What you are proposing is the same logic behind airline food. Profit goes up exclusively by cutting the quality of a product with guaranteed price and delivery, then marketing it to people who have no choice.
You're giving a tortured rationalization for dysfunctional mechanics for the sole reason of preserving the pretense of a free market and ideological sacred cows like "competition", "savings", and class distinctions.
Jubbergun wrote:
Holding all payers to the same pricing avoids the problem addressed in the article Azelma linked, which is that certain payers subsidize the services bought by other payers.
Faulty premise. It isn't a problem at all. It's how society works.
It isn't a problem that some people subsidize other people's medical care any more than it's a problem that some people subsidize other people's roads, mail service, telecom, education or whatever else may have you.
Azelma wrote:
Does this seem right to you?
The question is....why is medical care in this country so expensive in the first place?
Hospitals are blameless in the same sense universities are blameless.
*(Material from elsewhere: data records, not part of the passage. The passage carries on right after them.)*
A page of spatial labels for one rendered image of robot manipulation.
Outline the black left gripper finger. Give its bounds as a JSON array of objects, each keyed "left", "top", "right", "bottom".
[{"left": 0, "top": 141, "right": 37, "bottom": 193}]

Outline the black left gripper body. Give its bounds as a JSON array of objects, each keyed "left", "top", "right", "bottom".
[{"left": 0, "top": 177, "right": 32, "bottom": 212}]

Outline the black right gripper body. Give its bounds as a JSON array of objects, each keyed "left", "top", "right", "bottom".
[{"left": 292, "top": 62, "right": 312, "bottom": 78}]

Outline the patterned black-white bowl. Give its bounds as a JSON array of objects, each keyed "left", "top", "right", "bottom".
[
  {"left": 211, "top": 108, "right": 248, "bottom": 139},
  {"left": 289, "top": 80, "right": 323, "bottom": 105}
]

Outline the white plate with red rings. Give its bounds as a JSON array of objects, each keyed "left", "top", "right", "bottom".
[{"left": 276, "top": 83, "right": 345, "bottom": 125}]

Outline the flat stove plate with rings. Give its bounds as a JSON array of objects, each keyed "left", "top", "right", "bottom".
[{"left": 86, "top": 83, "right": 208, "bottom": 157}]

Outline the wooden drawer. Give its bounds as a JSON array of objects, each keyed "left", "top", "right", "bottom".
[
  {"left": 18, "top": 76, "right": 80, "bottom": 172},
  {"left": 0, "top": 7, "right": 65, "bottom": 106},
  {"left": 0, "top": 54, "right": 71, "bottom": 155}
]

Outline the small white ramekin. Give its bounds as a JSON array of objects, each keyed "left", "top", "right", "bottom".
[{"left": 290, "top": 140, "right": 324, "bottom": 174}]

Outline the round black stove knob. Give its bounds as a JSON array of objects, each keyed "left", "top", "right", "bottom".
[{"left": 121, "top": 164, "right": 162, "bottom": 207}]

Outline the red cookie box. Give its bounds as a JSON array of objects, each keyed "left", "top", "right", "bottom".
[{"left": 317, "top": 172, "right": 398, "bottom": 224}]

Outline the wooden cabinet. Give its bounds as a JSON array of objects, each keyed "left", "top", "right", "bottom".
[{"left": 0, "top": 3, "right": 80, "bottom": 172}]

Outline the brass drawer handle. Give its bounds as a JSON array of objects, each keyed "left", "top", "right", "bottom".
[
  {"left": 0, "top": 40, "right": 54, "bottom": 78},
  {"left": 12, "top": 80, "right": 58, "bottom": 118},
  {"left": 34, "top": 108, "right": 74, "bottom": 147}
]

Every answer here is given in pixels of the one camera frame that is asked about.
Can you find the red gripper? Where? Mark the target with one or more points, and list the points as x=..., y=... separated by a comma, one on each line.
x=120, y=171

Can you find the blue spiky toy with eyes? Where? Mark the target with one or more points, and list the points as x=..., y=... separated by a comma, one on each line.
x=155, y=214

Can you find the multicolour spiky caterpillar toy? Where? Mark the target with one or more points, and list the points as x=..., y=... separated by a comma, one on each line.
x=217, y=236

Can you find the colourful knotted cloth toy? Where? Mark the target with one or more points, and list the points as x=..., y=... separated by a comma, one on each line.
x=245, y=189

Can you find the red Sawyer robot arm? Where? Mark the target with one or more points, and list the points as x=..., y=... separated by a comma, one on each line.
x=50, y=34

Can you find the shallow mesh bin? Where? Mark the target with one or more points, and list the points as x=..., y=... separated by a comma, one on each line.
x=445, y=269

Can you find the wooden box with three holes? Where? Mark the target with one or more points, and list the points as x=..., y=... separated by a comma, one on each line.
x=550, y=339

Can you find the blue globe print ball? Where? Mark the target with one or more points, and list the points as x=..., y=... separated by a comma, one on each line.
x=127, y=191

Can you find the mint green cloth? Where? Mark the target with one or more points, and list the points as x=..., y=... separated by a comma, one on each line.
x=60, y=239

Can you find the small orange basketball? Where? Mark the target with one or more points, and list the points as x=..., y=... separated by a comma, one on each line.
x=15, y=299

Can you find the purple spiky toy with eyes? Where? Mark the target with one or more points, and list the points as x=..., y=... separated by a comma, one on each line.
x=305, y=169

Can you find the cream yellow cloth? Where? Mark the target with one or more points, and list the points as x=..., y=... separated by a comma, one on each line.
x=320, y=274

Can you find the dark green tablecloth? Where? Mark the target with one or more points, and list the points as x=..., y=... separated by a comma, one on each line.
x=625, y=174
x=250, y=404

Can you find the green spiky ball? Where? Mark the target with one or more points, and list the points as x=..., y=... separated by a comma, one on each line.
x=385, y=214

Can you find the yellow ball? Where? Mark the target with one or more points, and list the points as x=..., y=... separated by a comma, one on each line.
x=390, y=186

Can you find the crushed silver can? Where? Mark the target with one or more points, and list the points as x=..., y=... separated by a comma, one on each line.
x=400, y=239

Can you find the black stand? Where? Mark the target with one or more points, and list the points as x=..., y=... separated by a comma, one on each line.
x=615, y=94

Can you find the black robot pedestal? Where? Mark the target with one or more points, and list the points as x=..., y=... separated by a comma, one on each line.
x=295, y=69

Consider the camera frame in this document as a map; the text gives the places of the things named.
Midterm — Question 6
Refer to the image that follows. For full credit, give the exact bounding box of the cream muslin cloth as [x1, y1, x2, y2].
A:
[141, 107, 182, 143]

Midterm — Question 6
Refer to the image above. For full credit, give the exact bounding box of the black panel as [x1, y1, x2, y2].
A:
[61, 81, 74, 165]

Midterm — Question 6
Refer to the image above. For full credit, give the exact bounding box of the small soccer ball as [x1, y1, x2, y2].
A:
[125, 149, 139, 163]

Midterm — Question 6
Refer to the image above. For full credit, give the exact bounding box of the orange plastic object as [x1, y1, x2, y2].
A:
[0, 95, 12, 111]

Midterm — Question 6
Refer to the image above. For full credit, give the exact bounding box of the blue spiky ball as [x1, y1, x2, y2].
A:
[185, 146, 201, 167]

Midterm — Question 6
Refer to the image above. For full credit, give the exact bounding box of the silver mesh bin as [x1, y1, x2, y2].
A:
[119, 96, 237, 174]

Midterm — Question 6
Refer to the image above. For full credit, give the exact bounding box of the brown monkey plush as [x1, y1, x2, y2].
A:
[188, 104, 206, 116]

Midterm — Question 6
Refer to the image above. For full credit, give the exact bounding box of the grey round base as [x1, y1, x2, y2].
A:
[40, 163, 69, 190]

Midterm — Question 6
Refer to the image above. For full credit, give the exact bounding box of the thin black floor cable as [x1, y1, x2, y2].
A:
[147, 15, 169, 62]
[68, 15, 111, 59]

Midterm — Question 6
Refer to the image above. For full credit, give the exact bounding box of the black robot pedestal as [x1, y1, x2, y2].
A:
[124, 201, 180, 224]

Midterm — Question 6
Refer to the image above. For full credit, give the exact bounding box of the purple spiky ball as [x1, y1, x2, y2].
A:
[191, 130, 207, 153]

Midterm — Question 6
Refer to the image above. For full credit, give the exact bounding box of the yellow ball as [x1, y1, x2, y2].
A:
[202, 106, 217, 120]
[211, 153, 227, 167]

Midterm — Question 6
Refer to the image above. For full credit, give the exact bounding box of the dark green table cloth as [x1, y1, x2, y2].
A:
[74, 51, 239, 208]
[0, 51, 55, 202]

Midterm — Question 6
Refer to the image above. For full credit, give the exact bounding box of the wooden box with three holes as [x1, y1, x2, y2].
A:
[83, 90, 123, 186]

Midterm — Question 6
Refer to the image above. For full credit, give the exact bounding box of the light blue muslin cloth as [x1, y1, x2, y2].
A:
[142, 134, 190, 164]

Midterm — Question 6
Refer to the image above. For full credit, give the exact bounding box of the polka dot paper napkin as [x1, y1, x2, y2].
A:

They are actors playing a game conceived by someone else, and they are being controlled by money flowing in from private interests determined to keep the government out.
Azelma wrote:
You say insurance companies are the sole reason? Can you explain how insurance companies cause hospitals to charge 6 times the actual cost of aspirin?
The same way banks and the education industry drive up the cost of textbooks. If schools were fully funded and brought under the control of democratic authorities, they wouldn't try to mark everything up and balance it on the backs of students.
Why do you think trustee boards choose to play the game? How do you think they get their jobs?
Same with medical administrators.
Why are corporations so determined to prevent quorum-based public campaign funding? Because they know that if that were to come to pass and candidates got their money from the state, their game would end overnight. The democracy would rein the abuses in, appoint professional directors, and that would be that.